Bimbi intossicati dai pomodorini anche a Padova

E’ successo giovedì, il giorno prima dell’episodio all’Arcivescovile. Anche in Veneto erano arrivati in classe col progetto «Frutta nelle scuole»



ROVERETO. «Bruciore alla gola, nausea, vomito, crampi addominali». I sintomi sono identici, ma cambiano giorno e zona: a patire una intossicazione del tutto simile a quella sofferta dai 30 ragazzi dell’Arcivescovile, sono stati 132 alunni di sei scuole diverse della provincia di Padova: Trebaseleghe, Fossalta, Sant’Ambrogio, Silvelle, Torreselle e Ronchi. E’ successo giovedì scorso, il giorno prima dell’episodio roveretano. Ed anche in quel caso sotto accusa sono finiti i pomodorini arrivati nelle sei scuole nell’ambito della campagna di educazione ad una corretta alimentazione. Secondo uno dei dirigenti scolastici, «erano evidentemente marci». Tanto che nella sua scuola, a Piombino Dese, sono stati bloccati dagli insegnanti prima della distribuzione. Ed è stata l’unica scuola a non lamentare problemi per quella intossicazione alimentare che ha invece colpito un terzo dei 400 alunni complessivi delle altre sei elementari della zona. Possono essere solo indizi, ma in attesa dell’esito delle analisi (commissionate anche in Veneto come in Trentino dalle aziende sanitarie) sembrano abbastanza significativi.
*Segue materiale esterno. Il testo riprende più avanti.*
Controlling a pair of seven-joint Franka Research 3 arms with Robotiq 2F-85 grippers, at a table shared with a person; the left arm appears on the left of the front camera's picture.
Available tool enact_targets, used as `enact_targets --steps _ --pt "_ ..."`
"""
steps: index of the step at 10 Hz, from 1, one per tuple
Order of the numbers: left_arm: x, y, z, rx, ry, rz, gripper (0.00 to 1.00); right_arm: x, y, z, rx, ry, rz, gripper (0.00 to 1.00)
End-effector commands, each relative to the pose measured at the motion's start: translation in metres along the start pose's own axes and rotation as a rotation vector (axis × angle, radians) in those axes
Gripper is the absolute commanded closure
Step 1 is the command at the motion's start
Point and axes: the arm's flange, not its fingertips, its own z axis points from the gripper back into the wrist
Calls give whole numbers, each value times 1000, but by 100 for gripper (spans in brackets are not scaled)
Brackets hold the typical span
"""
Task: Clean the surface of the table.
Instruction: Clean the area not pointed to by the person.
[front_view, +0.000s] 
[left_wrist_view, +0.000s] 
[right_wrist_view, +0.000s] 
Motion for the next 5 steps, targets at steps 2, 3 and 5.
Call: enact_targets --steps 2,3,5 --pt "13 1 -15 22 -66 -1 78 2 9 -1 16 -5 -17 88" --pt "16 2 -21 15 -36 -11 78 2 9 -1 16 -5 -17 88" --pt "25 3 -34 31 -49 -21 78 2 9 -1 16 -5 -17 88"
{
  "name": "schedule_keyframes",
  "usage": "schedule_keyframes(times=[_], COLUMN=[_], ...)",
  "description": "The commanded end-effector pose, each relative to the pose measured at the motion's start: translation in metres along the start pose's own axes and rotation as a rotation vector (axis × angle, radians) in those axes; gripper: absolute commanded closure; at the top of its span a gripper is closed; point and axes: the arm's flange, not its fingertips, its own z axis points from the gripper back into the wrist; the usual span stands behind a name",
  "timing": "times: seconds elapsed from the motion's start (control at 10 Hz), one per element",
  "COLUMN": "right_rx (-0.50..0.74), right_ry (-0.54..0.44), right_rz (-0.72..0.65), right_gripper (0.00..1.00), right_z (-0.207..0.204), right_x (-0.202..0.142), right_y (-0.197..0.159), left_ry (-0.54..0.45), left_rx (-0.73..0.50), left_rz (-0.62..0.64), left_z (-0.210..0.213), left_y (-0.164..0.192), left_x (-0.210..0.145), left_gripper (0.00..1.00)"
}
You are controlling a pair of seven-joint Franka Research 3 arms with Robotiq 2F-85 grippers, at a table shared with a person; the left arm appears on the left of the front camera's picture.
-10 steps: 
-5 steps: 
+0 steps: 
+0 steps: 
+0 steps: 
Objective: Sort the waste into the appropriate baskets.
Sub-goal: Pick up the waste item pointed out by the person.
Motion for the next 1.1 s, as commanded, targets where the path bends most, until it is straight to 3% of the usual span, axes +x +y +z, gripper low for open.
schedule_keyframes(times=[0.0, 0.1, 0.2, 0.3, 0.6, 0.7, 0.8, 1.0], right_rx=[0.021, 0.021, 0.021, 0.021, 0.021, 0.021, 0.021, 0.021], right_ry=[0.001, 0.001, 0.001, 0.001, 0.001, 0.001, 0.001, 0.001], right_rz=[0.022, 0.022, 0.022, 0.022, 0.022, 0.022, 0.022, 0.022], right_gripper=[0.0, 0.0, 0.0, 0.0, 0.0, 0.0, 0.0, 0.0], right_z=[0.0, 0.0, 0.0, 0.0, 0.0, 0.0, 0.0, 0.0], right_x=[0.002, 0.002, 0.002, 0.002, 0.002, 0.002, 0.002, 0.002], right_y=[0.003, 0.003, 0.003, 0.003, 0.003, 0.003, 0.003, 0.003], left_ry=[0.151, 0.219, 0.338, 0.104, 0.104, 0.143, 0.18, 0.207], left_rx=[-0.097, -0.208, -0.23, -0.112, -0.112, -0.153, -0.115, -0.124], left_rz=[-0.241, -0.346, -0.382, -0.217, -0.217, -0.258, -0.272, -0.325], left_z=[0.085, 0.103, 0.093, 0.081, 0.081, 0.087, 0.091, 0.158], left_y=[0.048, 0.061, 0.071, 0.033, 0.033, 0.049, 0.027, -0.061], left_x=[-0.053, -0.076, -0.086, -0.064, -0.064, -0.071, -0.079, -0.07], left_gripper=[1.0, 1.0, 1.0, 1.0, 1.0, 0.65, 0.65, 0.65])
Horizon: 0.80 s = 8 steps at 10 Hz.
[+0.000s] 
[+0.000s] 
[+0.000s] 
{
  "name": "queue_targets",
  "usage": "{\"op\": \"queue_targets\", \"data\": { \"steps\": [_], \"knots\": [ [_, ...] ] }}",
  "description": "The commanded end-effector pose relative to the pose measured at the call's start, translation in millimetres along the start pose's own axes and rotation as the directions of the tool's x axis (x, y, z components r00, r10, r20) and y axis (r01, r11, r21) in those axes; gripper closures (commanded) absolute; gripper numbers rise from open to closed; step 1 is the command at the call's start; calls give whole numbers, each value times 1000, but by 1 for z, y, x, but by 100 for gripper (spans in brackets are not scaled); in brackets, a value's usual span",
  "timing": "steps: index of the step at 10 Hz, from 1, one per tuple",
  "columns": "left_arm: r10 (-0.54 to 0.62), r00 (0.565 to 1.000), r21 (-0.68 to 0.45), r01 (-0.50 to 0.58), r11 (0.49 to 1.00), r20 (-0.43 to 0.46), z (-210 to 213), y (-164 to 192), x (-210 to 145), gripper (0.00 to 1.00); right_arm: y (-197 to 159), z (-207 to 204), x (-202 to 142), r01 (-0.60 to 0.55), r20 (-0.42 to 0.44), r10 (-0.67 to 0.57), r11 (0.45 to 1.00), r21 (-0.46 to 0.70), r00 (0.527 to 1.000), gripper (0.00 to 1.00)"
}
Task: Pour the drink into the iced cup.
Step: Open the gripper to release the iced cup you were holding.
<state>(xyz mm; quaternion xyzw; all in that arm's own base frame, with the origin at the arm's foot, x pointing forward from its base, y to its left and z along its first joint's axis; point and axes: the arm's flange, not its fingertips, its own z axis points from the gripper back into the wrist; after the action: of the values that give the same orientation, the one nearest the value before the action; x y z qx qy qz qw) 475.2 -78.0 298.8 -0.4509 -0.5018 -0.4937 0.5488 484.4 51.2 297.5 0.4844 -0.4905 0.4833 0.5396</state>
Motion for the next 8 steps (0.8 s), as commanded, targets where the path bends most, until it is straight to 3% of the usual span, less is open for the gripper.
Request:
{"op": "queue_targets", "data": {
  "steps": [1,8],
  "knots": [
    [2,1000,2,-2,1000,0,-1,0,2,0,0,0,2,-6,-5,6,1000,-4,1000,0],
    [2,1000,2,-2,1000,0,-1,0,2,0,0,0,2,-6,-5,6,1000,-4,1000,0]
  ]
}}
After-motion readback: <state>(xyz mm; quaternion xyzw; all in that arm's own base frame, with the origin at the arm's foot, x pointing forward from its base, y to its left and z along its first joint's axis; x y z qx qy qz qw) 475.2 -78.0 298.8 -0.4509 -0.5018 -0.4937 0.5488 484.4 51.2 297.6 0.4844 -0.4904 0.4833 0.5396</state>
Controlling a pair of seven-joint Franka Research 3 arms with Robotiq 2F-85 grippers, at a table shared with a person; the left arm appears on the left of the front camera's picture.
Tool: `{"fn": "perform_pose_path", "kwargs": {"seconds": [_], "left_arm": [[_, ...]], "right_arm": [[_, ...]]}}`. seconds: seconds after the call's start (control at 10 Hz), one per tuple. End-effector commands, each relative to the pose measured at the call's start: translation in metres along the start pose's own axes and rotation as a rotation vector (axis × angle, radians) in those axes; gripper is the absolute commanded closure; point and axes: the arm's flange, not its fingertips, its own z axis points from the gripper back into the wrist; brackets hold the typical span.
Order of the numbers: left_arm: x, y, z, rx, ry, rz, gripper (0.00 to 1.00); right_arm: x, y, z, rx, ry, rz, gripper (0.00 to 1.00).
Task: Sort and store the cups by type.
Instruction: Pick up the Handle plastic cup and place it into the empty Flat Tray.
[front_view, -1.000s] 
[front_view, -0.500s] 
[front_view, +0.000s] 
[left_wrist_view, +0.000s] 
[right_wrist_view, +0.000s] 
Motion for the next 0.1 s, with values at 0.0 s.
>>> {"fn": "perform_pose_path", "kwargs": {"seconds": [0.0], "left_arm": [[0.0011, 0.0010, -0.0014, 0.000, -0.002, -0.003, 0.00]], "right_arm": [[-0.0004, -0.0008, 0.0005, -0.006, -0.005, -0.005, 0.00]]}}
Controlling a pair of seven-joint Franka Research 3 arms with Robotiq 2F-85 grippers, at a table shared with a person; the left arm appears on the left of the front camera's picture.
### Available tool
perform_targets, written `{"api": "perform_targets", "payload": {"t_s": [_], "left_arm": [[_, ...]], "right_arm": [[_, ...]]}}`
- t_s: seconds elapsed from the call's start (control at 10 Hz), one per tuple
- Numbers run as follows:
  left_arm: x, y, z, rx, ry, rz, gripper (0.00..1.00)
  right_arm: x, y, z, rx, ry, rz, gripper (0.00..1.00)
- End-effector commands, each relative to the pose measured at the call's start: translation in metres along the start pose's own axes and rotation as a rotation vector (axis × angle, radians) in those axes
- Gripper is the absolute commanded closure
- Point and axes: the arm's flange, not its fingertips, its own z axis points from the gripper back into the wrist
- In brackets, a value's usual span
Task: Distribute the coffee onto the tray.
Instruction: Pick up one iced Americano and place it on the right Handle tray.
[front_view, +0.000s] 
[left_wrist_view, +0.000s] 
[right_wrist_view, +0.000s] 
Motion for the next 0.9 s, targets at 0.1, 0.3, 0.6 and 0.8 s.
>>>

Nella provincia padovana, dove evidentemente i genitori sono un po’ più sanguigni dei tranquilli roveretani, è già partito un tam tam per il boicottaggio del progetto «Frutta nelle scuole». Già in altre occasioni, dicono laggiù, i prodotti arrivati in classe non apparivano della qualità necessaria per essere forniti a dei ragazzini. E c’erano già state lamentele. Ora il caso dei pomodorini e dei 132 intossicati ha spinto anche i più moderati a rompere gli indugi. Se lo scopo è educare i ragazzini al consumo di frutta e verdura come alternativa alle merendine, molto meglio istituire una giornata a settimana di merenda «ortofrutticola» lasciando ai genitori il compito di fornire i piccoli di prodotti di qualità. Fermo restando che l’iniziativa può anche essere lodevole, è il concetto, mandando i ragazzini all’ospedale fosse anche solo per un attacco di diarrea, si ottiene l’effetto opposto.

Tornando a Rovereto, finchè non saranno resi noti i dati sulla provenienza dei pomodorini e le analisi non avranno appurato se siano stati proprio loro i responsabili dell’intossicazione, non si può ovviamente dire che fossero della stessa partita che il giorno prima aveva falcidiato i ragazzini padovani. Ma se alla fine dovesse risultare proprio così, la mancata segnalazione del problema del giorno prima diventerebbe un’ ulteriore macchia su tutta una organizzazione (gestione del progetto, controlli, sanità) che forse a questo punto ha per prima interesse a fare chiarezza in fretta. (l.m)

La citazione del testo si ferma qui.